§ Prompt: From the material that follows, count the lines with the word "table" in them. Reply with the number only.

§ Data supplied:
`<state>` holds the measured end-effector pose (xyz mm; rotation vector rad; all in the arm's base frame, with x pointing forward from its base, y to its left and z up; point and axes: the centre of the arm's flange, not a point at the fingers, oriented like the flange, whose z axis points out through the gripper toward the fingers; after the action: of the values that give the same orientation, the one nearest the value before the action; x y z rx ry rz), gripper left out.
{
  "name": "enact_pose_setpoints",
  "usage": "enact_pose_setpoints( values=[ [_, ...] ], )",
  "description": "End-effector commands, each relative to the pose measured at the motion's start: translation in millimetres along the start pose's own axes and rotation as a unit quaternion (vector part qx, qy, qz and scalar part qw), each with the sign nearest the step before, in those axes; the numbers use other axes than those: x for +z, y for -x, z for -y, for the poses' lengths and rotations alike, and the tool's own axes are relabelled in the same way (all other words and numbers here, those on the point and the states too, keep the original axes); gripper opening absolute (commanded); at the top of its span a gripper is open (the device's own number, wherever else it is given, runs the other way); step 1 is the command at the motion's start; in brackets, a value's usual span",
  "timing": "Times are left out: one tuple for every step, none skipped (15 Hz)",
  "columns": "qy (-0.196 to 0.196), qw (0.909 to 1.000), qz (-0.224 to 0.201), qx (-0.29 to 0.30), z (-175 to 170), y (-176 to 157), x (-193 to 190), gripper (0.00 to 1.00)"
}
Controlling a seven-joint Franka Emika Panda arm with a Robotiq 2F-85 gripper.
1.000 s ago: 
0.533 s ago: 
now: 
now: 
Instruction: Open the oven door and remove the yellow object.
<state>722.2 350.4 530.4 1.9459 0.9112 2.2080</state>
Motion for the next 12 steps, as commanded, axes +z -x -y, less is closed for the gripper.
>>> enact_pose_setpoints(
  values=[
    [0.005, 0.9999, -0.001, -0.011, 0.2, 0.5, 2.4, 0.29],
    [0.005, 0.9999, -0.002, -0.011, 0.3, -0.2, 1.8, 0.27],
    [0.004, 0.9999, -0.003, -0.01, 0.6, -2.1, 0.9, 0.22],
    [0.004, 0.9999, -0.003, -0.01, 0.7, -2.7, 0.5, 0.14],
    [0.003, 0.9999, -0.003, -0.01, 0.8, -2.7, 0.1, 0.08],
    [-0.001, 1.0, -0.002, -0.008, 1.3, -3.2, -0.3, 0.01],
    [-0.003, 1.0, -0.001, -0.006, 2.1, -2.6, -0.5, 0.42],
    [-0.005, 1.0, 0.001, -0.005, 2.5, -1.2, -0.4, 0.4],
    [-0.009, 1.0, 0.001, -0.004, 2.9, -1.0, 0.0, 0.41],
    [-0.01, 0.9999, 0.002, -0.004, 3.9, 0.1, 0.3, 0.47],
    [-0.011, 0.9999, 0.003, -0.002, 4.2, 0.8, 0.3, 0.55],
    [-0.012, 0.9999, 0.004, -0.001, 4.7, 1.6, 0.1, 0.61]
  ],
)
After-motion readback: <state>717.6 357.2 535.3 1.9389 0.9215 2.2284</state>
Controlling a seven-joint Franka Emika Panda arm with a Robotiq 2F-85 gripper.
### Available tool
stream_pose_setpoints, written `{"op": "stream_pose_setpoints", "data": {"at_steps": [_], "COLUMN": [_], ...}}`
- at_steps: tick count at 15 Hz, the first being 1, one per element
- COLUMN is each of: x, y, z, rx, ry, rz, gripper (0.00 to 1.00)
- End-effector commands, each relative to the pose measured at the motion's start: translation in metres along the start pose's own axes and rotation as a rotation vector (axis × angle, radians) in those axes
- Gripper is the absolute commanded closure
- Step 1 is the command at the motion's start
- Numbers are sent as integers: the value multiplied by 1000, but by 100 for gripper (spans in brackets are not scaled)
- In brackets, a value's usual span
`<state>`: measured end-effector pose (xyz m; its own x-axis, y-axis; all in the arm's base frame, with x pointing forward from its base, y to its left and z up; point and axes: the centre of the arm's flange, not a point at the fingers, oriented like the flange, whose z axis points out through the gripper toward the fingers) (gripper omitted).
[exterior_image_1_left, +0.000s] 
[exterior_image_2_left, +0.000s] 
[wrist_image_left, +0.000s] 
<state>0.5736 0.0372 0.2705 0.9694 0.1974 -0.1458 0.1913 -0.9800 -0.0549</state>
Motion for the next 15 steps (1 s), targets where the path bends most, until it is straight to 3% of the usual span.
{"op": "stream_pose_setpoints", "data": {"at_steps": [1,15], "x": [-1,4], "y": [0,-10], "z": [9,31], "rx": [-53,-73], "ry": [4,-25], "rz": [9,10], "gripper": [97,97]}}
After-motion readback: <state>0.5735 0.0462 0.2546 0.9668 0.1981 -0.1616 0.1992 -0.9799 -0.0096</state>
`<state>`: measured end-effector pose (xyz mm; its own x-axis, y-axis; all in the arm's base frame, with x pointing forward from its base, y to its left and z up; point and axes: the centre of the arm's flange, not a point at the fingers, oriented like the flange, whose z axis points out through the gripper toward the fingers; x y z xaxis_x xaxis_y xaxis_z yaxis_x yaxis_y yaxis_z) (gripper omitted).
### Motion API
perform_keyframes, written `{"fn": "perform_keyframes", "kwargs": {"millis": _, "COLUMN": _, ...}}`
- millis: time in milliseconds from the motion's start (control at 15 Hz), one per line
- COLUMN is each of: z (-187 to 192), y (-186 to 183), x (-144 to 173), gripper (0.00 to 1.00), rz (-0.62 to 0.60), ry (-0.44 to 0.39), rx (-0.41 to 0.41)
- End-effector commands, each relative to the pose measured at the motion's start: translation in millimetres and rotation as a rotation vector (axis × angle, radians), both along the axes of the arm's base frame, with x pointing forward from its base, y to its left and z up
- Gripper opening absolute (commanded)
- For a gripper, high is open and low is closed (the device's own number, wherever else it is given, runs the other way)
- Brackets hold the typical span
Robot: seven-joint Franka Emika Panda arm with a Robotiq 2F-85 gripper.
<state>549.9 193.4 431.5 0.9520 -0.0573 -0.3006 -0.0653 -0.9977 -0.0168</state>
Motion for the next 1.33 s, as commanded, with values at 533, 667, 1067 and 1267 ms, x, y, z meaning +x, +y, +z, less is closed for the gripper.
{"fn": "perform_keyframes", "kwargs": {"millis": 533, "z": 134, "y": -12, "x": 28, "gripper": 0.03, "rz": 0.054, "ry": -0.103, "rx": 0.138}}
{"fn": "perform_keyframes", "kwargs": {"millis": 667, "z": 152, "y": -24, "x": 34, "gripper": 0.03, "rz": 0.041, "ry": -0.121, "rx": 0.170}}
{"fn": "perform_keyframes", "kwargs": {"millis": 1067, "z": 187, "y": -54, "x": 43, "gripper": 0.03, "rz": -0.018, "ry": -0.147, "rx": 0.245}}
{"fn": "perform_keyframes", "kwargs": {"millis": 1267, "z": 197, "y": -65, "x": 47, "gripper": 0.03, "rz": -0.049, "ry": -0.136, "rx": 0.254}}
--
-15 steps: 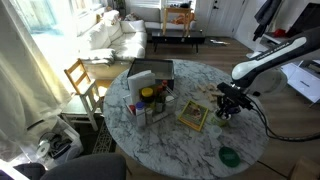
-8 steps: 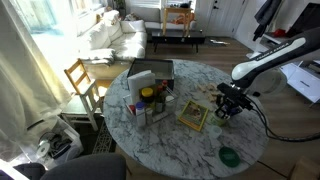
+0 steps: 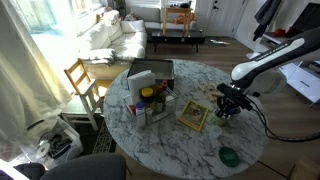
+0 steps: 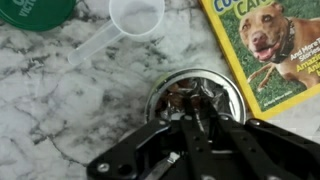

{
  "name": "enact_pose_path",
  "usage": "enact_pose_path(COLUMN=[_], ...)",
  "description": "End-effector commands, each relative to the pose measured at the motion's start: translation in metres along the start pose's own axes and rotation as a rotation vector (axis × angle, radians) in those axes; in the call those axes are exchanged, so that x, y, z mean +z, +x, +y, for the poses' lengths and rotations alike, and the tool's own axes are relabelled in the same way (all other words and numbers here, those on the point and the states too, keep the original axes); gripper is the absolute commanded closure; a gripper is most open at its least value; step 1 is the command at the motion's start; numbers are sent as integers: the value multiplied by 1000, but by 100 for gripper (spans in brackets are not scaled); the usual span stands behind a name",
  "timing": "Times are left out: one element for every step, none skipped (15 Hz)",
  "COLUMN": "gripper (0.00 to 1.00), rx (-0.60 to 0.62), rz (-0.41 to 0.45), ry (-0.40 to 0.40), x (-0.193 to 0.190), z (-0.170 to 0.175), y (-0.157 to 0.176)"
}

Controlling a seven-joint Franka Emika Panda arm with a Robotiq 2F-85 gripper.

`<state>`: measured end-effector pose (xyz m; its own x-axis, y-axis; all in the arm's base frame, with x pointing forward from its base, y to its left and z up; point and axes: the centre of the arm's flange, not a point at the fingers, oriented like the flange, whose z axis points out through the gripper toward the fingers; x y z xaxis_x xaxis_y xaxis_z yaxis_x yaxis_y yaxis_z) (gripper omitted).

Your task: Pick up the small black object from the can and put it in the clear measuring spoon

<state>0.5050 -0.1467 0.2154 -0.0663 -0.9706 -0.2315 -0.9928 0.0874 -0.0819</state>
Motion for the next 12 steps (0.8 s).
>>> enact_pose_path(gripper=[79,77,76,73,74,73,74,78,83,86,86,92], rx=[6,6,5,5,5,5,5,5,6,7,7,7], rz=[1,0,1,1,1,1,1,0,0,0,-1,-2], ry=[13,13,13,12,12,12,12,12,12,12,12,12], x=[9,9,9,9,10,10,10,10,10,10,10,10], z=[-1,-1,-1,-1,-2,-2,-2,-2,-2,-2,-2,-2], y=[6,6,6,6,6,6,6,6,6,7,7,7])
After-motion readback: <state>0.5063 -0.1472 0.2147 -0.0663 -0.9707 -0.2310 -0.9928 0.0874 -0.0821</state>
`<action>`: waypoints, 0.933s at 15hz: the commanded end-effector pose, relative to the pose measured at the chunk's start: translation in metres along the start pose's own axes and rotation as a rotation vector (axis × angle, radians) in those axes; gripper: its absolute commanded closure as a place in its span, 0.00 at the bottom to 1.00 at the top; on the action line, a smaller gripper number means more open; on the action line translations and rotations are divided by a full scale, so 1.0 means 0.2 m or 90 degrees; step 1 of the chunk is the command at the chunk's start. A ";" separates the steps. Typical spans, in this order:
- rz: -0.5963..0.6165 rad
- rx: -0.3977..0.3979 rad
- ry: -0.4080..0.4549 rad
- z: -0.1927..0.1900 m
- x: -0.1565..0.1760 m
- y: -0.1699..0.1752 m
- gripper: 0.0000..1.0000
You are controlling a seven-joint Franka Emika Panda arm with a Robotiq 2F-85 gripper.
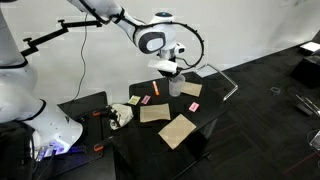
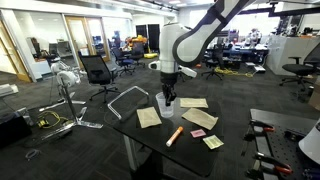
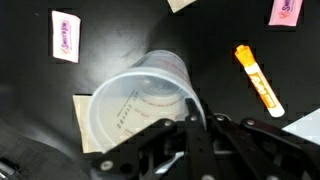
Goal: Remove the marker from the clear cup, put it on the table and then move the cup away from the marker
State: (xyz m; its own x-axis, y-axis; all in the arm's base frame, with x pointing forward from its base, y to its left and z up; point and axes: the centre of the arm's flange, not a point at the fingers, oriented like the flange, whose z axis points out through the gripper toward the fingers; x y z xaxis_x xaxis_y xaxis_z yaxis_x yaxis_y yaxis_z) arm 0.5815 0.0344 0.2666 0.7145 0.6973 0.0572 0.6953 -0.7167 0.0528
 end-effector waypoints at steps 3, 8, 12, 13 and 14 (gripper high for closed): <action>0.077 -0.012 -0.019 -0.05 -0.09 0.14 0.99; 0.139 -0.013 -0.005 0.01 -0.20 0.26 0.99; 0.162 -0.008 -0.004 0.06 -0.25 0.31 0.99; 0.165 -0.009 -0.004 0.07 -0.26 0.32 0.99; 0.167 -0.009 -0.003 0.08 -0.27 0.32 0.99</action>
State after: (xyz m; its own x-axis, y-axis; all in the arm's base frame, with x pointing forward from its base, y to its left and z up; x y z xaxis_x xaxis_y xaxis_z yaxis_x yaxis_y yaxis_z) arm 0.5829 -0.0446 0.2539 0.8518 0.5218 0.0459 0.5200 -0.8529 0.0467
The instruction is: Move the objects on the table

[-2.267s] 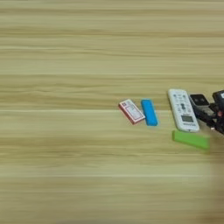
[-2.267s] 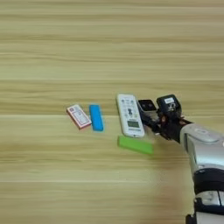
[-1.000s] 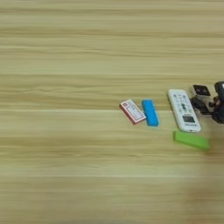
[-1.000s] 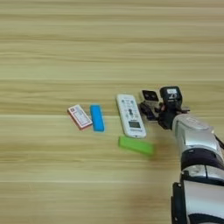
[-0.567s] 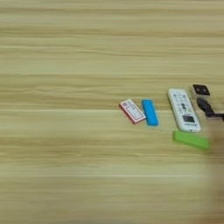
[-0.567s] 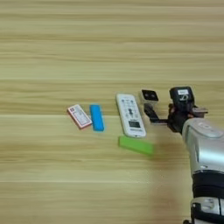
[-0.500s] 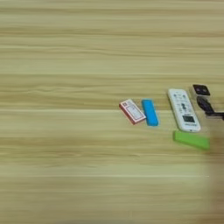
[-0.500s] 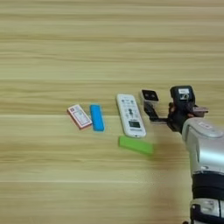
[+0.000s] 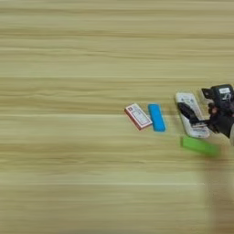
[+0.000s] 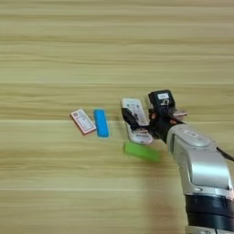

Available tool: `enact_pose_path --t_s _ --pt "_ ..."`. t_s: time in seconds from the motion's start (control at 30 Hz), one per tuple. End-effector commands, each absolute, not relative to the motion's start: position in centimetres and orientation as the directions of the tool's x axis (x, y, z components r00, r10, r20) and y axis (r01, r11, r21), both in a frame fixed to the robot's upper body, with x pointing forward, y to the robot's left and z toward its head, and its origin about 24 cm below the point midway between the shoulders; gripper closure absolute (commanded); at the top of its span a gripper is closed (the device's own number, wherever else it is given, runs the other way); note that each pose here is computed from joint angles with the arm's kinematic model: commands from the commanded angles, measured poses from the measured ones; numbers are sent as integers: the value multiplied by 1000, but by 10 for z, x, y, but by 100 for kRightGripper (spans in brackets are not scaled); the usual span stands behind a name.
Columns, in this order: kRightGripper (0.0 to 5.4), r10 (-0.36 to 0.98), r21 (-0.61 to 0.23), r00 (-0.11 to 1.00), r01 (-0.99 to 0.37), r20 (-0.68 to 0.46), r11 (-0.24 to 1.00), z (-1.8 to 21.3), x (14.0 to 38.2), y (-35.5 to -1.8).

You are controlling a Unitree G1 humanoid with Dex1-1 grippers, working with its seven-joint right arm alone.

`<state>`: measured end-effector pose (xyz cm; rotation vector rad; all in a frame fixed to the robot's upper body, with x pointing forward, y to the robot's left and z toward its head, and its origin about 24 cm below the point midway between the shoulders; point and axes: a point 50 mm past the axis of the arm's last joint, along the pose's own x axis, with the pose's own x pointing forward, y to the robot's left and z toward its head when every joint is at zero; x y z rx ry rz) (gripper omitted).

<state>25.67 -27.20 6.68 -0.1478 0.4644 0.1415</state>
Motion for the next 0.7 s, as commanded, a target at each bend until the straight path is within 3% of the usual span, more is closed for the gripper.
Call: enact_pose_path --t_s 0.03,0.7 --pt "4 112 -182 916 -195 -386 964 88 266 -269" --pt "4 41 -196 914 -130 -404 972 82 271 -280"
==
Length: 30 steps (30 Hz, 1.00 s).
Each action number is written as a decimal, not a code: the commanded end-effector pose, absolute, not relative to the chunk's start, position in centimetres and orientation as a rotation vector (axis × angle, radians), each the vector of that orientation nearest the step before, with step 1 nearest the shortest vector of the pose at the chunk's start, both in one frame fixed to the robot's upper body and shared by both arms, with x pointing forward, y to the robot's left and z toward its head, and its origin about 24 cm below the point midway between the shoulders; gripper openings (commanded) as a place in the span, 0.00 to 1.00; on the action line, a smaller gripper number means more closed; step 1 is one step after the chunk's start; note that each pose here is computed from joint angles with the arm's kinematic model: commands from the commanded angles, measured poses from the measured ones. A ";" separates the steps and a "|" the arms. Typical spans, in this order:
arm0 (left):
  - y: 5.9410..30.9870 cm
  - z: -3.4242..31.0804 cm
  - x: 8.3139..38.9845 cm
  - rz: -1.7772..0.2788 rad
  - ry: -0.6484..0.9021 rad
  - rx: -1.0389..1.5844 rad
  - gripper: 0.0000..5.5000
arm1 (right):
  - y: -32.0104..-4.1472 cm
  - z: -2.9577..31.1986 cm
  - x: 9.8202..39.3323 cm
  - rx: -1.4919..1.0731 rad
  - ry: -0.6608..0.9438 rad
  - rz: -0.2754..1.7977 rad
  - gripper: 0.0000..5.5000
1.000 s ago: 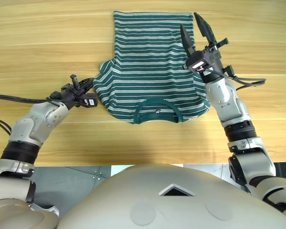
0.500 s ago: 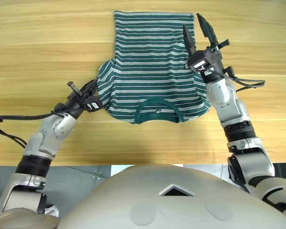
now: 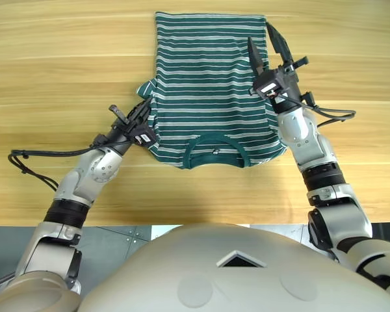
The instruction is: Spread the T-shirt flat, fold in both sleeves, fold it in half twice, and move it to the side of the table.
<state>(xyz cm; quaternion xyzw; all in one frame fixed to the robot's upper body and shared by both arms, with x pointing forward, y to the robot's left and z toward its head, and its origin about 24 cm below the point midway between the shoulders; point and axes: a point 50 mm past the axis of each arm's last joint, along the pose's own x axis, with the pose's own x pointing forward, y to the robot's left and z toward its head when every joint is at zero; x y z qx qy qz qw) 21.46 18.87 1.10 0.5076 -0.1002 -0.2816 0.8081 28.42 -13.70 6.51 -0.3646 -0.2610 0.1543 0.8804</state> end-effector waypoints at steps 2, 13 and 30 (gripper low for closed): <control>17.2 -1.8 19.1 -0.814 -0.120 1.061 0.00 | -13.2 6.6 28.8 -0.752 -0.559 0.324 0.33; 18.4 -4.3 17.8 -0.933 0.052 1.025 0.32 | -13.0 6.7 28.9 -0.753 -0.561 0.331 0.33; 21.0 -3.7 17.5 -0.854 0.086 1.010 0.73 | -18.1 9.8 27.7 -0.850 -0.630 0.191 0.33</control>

§ Solution for this problem: 3